Likewise with the Melbourne Cup, Australia’s biggest horse race (not that I support horse racing at all, I don’t. But it’s hard to ignore when the whole country stops). Anyway, Melbourne is known for its unpredictable weather. And with the race being the first Tuesday in November, it usually means that we are already two months into spring and veering more towards summer heat than winter chill. But it wasn’t just Melbourne that was cold yesterday, when the annual race was held. Frost settled on country more than a thousand kilometres north and racegoers up in New South Wales also donned their jackets and warm coats.
Life changes and to enjoy it best, it is easiest to accept this and remain flexible. Just as the seasons are changing and cannot be counted on to remain the same, so too is life. After all, no outcome the world over is ever guaranteed, except for death and change.
So while routine may serve you well in some capacities, equally so does flexibility. Loosening the restrictions that routines and control create opens you to the more natural flow of life and goodness.
It was so glorious here this morning at sunrise that walking preceded my usual meditation routine. That then came later. When I looked out at first light, the moment was just too perfect to not embrace it then and there. As I walked, the morning came alive with birds singing from all directions, welcoming in this beautiful new day. Lizards ran across the rickety bridge over the creek.
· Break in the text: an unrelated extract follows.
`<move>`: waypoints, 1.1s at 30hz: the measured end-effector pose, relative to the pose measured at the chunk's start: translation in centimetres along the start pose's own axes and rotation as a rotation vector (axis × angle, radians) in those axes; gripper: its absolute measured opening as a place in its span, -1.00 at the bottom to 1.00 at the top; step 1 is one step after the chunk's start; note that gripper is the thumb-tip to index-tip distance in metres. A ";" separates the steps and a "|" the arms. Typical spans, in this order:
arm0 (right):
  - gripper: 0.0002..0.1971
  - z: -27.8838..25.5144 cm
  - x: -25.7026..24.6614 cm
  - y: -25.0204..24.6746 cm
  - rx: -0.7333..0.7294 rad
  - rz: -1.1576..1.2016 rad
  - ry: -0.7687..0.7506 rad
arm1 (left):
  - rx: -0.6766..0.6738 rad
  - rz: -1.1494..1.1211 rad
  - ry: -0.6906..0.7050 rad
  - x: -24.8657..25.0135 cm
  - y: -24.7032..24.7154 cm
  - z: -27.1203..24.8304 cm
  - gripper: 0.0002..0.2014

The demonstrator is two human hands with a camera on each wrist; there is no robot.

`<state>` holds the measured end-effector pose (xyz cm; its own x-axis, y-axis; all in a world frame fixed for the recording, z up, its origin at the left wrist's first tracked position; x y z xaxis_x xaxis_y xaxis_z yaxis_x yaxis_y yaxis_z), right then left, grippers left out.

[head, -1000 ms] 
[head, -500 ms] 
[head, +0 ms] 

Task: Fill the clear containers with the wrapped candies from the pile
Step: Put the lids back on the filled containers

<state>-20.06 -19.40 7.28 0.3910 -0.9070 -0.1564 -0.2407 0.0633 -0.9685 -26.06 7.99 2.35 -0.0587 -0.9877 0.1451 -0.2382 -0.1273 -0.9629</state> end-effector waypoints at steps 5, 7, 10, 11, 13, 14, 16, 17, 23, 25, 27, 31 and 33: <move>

And insects got about with their business.
Having a day off mid-week, or catching up with friends for breakfast instead of dinner, or letting your children pick their own clothes to wear regardless of how much you struggle with their creative choice, are all forms of letting go and being flexible.
Flexibility brings surprises and pleasures that can only come about by not being so rigid. So if you are planning on doing your usual thing over the next couple of days, see if you can loosen things up a bit. Ask yourself when else you can do it and choose something different to do then instead. Or don’t choose anything. Just go walking and see how your time unfolds without routine, control and rigidity.
Daring to step out of self-imposed conformity always brings pleasure and rewards. But until you try it, how will you ever know what those pleasures and rewards are?